ACLA 2006 Annual Meeting: The Human and Its Others
Princeton University, March 23-26, 2006
Other Dreams
Last modified March 17, 2006Seminar Leader(s):
Margaret Cotter-Lynch, Southeastern Oklahoma State UniversityIn the post-Freudian West, dreams are most often understood as expressions of our unconscious, or subconscious, selves. But prior to and outside of the psychoanalytic tradition, dreams have often been seen as privileged locations for connection between humans and their others. Religious and mythological traditions from around the world emphasize the potential of dreams to lead the dreamer outside of herself, to provide access to super-human, extra-human, or other-than-human realms. Many cultures have thus produced literature in which dreams are shown to provide connection with the divine; to be a source of hidden truths; to allow the human soul to travel outside of the body; to transcend the human constraints of geography and time.

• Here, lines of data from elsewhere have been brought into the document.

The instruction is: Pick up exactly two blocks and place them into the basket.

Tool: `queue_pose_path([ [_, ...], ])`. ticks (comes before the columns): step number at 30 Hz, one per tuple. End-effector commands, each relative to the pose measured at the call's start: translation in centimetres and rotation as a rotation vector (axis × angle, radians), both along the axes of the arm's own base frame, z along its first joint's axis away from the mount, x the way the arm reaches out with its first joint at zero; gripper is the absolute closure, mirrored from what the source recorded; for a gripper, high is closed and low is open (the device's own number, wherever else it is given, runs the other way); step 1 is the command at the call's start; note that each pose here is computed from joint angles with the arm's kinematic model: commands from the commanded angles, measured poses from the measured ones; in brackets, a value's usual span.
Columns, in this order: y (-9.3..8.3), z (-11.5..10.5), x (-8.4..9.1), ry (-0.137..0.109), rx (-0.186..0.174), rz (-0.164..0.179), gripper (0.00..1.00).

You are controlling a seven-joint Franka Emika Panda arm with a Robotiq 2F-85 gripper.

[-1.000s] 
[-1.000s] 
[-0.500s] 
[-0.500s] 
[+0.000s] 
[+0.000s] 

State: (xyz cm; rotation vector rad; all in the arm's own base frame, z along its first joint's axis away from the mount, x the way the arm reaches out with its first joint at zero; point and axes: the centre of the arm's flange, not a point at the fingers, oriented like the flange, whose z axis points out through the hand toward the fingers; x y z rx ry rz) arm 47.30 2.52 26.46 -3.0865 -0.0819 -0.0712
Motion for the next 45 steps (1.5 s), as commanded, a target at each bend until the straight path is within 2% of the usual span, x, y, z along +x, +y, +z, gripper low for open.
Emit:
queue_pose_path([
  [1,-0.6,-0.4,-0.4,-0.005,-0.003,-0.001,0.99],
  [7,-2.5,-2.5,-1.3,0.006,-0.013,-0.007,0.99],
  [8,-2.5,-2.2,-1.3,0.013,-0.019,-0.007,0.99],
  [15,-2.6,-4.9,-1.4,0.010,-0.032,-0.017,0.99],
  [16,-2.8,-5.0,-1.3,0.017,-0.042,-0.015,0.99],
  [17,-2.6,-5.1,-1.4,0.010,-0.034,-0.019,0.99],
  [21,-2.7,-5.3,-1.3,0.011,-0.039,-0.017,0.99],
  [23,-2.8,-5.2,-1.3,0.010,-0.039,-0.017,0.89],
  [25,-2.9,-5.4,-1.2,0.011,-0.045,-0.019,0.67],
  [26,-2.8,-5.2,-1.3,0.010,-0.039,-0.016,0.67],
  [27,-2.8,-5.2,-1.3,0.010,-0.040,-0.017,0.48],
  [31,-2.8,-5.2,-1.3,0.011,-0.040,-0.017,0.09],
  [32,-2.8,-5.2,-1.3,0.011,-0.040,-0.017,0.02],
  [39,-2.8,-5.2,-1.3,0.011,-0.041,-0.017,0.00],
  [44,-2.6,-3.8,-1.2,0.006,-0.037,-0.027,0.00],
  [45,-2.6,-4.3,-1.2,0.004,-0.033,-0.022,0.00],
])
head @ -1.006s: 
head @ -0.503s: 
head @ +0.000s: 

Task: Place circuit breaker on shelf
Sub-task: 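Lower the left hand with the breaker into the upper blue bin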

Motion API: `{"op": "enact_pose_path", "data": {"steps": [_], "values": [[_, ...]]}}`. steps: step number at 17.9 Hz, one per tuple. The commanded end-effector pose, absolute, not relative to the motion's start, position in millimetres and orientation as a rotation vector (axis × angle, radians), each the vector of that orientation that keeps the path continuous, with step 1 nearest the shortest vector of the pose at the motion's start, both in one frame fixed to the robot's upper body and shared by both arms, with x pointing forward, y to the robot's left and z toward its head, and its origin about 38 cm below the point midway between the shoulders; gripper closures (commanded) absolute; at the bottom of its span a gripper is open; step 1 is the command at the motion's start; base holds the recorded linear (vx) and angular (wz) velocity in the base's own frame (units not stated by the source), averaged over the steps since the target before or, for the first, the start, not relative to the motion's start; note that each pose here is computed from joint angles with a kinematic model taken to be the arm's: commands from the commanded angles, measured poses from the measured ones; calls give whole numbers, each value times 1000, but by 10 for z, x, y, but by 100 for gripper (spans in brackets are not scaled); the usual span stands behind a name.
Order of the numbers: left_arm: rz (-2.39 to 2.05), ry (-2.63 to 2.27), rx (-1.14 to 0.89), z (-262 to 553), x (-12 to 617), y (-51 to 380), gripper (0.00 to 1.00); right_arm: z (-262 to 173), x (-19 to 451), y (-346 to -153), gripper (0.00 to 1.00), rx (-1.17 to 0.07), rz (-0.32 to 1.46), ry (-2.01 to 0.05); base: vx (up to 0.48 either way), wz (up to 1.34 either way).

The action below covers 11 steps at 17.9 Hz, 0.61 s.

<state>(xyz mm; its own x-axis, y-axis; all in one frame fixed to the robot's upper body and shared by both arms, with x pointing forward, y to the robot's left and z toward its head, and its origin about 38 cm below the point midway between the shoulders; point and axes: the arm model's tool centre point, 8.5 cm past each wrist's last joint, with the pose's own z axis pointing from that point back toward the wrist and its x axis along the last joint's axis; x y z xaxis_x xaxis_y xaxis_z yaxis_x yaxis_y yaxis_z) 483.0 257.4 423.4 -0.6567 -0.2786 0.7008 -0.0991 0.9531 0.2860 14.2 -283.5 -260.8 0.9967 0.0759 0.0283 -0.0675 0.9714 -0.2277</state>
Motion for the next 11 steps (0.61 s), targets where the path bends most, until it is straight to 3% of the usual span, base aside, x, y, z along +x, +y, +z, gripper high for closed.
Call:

How have world literatures figured dreams as a point of contact between humans and others? How do dreams figure the relationship between the dreamer and things outside of herself? What can humans do in dreams that they cannot otherwise do? How does the otherness of dreams serve to define the humanness of the waking self? What literary purposes do dreams serve, if not to elucidate the mind of the dreamer? Papers in this seminar will discuss literary accounts of dreaming which are outside of or challenging to the psychoanalytic tradition. We will discuss literature from a range of time periods, from Late Antiquity to the present.
Friday, March 24
Afrodesia McCannon, Rowan University
“A Dream of Relics: The Concluding Dream of the Vie de Saint Louis”
Paige Sweet, University of Minnesota and Sonia Werner, New York University
“How to Enact the Dream: Chernyshevsky’s Revolutionary Vision”
Barbara Alfano, Pennsylvania State University
“Seeking the Other in Francesca Duranti’s Left-Handed Dreams”
Bernard Welt, The Corcoran College of Art and Design
“‘The Sleepers’: Walt Whitman’s Dream Vision”
Saturday, March 25
Margaret Cotter-Lynch, Southeastern Oklahoma State University
“Directional Dreams: Prophecy as Context in the Vita Rusticula”
Carolyn Fay, Pennsylvania State University, Altoona
“‘Dream is a Second Life:’ The Quest for Wholeness in Gérard de Nerval’s Aurélia”
Marc Weiner, Indiana University
“Schnitzler’s Dream-Music”
Will Lehman, University of Florida
“‘Defragging’ Modernity in Richard Linklater’s Waking Life (2001)”
Sunday, March 26
Judith Sheppard, Auburn University
“The Ethical and Narrative Uses of Dreams in Literary Journalism”
Shayna Kessel, University of Southern California
“The Dream of/and the Other in Angels in America”
Graham Stott, Independent Scholar
“Jerome before the Judge: The Dialogic Nature of Dreams”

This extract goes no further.